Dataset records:
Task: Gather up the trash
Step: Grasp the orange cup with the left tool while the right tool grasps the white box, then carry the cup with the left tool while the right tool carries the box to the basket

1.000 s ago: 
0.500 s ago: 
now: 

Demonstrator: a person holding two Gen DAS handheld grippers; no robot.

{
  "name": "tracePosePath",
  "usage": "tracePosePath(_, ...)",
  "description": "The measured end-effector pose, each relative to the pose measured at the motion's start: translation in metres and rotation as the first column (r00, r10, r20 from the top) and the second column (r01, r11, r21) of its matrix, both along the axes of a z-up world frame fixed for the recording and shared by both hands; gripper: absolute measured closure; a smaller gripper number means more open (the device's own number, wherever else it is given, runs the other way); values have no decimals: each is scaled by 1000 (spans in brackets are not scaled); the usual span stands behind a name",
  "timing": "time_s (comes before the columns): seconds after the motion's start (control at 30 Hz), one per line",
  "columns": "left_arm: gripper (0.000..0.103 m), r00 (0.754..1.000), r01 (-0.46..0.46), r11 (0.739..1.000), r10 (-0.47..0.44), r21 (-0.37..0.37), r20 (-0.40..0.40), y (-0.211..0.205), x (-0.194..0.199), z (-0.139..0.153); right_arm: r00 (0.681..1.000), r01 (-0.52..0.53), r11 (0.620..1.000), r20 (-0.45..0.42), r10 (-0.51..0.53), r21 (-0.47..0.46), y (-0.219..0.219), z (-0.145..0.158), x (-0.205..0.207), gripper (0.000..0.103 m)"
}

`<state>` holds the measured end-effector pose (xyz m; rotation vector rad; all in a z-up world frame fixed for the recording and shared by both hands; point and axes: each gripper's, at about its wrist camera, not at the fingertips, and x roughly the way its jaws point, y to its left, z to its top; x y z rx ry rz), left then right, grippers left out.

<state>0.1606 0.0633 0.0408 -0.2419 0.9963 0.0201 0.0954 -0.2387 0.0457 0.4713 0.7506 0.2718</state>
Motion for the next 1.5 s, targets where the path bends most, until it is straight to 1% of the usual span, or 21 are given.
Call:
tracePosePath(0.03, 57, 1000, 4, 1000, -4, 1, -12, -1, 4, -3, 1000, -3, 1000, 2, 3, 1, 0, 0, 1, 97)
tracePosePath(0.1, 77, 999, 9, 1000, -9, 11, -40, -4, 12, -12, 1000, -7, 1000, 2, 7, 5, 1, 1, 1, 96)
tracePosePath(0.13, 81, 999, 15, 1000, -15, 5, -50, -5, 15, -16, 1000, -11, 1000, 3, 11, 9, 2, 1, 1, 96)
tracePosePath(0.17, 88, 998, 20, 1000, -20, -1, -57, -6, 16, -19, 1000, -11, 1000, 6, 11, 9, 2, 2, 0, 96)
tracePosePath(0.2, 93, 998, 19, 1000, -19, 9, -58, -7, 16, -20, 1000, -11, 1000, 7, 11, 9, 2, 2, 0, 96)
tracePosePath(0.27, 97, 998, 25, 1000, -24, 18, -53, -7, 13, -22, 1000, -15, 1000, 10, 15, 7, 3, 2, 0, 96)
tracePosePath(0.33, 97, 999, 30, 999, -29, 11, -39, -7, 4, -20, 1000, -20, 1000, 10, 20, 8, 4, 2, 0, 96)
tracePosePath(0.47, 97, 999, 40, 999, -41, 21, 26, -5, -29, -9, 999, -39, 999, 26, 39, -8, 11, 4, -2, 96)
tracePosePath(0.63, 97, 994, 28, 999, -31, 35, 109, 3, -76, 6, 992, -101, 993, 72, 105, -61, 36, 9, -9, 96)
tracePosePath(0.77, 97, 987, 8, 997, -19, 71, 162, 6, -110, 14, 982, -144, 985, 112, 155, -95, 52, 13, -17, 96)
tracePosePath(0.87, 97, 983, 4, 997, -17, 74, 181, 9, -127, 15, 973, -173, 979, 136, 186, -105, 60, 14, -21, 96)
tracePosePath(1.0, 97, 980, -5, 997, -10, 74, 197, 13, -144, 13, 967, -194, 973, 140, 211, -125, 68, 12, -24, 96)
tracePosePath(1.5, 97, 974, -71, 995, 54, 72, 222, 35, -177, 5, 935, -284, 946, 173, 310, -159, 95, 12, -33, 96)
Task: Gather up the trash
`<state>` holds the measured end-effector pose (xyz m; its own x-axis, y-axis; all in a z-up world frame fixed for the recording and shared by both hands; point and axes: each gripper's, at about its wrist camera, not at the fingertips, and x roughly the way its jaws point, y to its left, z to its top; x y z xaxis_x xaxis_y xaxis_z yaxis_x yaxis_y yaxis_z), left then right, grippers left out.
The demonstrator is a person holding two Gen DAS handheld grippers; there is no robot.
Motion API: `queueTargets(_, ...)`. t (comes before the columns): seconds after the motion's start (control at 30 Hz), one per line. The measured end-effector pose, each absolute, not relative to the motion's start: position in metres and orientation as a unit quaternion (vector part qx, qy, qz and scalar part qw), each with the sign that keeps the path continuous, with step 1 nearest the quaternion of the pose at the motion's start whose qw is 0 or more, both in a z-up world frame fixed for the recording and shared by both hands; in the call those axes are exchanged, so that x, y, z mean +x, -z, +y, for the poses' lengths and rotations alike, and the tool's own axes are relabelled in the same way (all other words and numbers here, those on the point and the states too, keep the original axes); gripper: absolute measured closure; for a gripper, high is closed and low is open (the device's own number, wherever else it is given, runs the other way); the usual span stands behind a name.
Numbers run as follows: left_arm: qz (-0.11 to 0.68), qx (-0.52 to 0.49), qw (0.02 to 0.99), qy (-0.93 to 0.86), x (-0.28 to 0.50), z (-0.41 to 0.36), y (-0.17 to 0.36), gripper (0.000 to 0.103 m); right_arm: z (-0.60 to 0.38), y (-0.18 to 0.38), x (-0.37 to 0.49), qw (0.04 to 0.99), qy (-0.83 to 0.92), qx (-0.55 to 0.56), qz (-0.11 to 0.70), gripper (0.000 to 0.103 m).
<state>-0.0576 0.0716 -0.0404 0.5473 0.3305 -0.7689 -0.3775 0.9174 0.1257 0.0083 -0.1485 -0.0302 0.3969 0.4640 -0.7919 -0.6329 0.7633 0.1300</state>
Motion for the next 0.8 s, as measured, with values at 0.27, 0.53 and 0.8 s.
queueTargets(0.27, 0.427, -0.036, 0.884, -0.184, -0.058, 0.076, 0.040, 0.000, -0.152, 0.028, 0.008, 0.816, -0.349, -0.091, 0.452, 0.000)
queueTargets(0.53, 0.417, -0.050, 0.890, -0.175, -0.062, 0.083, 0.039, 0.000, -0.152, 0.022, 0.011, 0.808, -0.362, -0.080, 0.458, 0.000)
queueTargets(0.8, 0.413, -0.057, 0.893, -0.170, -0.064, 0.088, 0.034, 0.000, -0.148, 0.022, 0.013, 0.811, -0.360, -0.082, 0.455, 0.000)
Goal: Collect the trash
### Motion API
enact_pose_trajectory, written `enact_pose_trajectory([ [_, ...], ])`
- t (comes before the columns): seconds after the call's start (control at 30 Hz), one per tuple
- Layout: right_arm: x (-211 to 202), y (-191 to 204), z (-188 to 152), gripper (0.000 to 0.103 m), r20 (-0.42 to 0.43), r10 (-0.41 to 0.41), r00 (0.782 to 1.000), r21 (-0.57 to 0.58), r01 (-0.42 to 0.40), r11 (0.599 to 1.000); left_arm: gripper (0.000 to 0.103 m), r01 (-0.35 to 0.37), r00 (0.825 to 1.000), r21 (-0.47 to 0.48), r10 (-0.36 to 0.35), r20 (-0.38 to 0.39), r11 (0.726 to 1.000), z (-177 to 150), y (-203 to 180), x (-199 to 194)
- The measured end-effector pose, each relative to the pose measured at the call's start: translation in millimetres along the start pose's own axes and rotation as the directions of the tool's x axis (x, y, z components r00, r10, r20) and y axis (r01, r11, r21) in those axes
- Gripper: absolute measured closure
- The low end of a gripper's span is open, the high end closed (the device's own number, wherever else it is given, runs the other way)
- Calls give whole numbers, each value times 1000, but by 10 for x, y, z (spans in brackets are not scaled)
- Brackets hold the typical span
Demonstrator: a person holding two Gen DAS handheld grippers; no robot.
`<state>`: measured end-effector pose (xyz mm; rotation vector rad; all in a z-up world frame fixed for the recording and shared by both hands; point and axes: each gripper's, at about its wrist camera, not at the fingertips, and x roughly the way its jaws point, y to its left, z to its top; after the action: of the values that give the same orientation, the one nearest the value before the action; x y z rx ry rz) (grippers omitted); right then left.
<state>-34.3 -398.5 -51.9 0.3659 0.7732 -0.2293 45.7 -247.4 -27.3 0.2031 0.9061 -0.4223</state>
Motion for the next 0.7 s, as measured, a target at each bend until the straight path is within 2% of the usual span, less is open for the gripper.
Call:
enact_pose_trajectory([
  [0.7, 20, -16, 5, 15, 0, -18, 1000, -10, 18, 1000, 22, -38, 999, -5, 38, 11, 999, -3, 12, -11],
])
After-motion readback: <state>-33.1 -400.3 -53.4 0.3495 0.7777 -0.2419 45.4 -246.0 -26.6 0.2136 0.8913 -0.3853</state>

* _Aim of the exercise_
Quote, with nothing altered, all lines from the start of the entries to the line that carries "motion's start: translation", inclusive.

* _The answer_
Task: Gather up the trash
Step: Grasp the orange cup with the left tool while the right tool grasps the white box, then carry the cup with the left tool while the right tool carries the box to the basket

1.000 s ago: 
0.500 s ago: 
now: 

Demonstrator: a person holding two Gen DAS handheld grippers; no robot.

{
  "name": "tracePosePath",
  "usage": "tracePosePath(_, ...)",
  "description": "The measured end-effector pose, each relative to the pose measured at the motion's start: translation in metres and rotation as the first column (r00, r10, r20 from the top) and the second column (r01, r11, r21) of its matrix, both along the axes of a z-up world frame fixed for the recording and shared by both hands; gripper: absolute measured closure; a smaller gripper number means more open (the device's own number, wherever else it is given, runs the other way); values have no decimals: each is scaled by 1000 (spans in brackets are not scaled); the usual span stands behind a name",

The response to this exercise is finished.